Taiwan Semiconductor Manufacturing Co (TSMC, 台積電) yesterday said that revenue would grow at least 10 percent sequentially this quarter to another record high, driven primarily by increasing demand for advanced chips used in 5G-related and high-performance computing applications.
The Hsinchu-based chipmaker expects no quick fix to an ongoing worldwide chip shortage, saying that its capacity would remain tight at least through the end of this year.
TSMC is therefore “firming up” pricing to reflect higher manufacturing costs, it said.
Photo: Sam Yeh, AFP
“The semiconductor capacity shortage is driven by structural increases in long-term market demand and short-term imbalance in the supply chain due to COVID-19-induced uncertainty and political tensions,” TSMC chief executive officer C.C. Wei (魏哲家) told investors during an online earnings conference yesterday.
However, global automakers would profit from TSMC’s increased output of microcontroller units (MCU) later this quarter, it said.
Production of the key component for vehicles would expand 30 percent in the second half of this year from the first half, it said.
Annually, MCU output would grow about 60 percent from last year, TSMC added.
Revenue this quarter is to expand to US$14.6 billion to US$14.9 billion, compared with NT$372.16 billion (US$13.34 billion) in the second quarter, driven by solid demand for chips for smartphones, high-performance computing, vehicles and Internet-of-Things applications, TSMC said.
For the whole of this year, revenue is expected to grow more than 20 percent annually, the chipmaker said.
TSMC also raised its revenue growth forecast for the global semiconductor industry excluding the memorychip sector to 17 percent, compared with 12 percent estimated three months ago.
In the second quarter, TSMC’s net profit expanded 11.2 percent to NT$134.36 billion from NT$120.82 billion a year earlier, but declined 3.8 percent from NT$136.69 billion in the first quarter.
Earnings per share were NT$0.94, up from NT$0.78 a year earlier, but down from NT$0.96 in the first quarter.
The chipmaker forecast that gross margin would improve to about 50.5 percent this quarter, from 50 percent last quarter, underpinned by improved back-end service business and offsetting unfavorable foreign exchange rates.
To meet customer demand, TSMC said it is expanding capacity at its fab in Nanjing, China, by 60 percent to 40,000 wafers per month, adding that it would not rule out further expansions at the fab or starting phase 2 capacity expansion at its Arizona fab.
“Our customers welcome our capacity expansion in the US, and pledge strong support and business commitment.

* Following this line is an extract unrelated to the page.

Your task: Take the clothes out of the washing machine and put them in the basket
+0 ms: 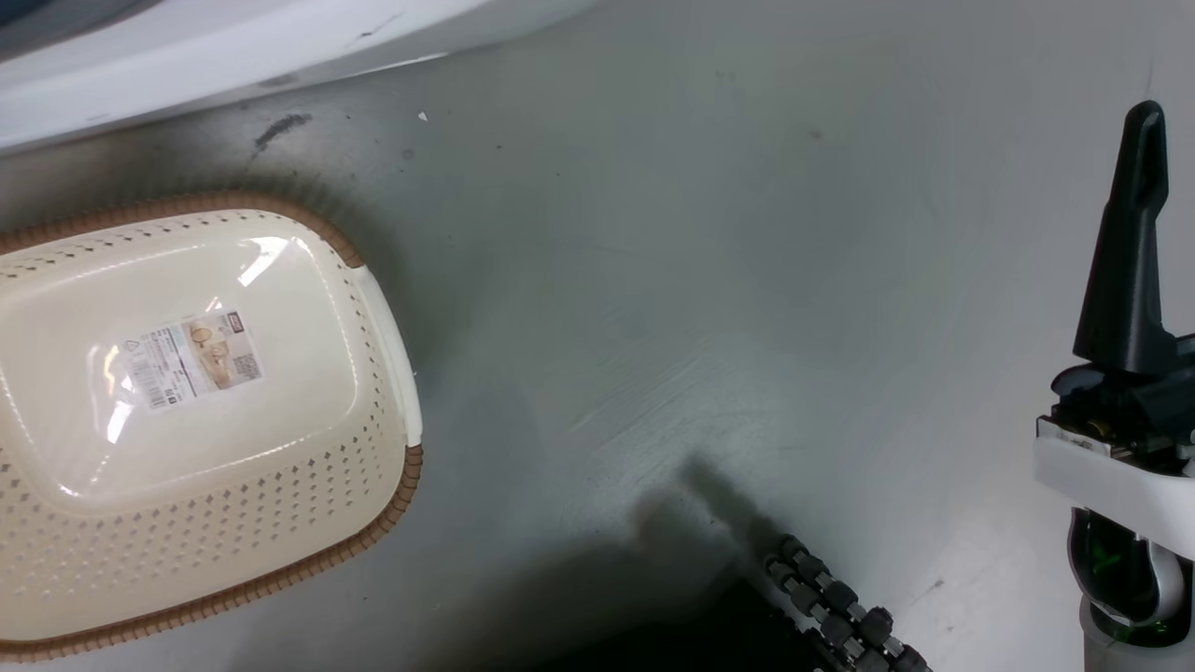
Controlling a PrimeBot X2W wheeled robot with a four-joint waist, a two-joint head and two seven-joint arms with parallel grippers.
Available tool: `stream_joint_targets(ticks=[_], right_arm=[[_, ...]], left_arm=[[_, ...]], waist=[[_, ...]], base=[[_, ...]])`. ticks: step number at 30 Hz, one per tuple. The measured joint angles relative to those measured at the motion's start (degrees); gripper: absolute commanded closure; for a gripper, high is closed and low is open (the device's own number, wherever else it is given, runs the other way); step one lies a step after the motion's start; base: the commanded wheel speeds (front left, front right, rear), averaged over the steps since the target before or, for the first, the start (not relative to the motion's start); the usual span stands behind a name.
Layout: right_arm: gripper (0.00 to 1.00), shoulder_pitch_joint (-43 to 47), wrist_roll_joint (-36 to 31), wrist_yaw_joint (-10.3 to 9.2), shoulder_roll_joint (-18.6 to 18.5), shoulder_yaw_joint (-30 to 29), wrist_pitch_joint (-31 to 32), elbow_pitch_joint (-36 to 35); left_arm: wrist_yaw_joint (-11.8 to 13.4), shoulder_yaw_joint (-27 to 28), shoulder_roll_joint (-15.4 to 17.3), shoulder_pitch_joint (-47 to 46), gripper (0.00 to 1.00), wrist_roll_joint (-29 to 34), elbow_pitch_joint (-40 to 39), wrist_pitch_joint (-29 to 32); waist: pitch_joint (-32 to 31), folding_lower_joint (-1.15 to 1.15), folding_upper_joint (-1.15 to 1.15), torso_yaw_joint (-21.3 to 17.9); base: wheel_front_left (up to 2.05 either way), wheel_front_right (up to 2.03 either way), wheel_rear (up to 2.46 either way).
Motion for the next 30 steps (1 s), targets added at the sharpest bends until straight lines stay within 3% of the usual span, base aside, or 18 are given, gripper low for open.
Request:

Therefore, we do not rule out the possibility of second-phase expansion to meet our customers’ strong demand,” TSMC chairman Mark Liu (劉德音) said.
TSMC is planning to increase its investment in Arizona by US$8 billion in the next three years, the company said.
“As the need for semiconductor infrastructure security has increased in recent years, we are expanding our global manufacturing footprint to sustain and enhance our competitive advantages, and to better serve our customers in the new geopolitical environment,” Liu said.
TSMC is also in the process of evaluating building a wafer fab in Japan to offer specialty technologies to customers there, in addition to a new chip packaging research and development center, the company said.
However, the chipmaker did not include any 3D chip packaging fabs in its expansion plans, neither in Japan nor in the US, as several media reported last month.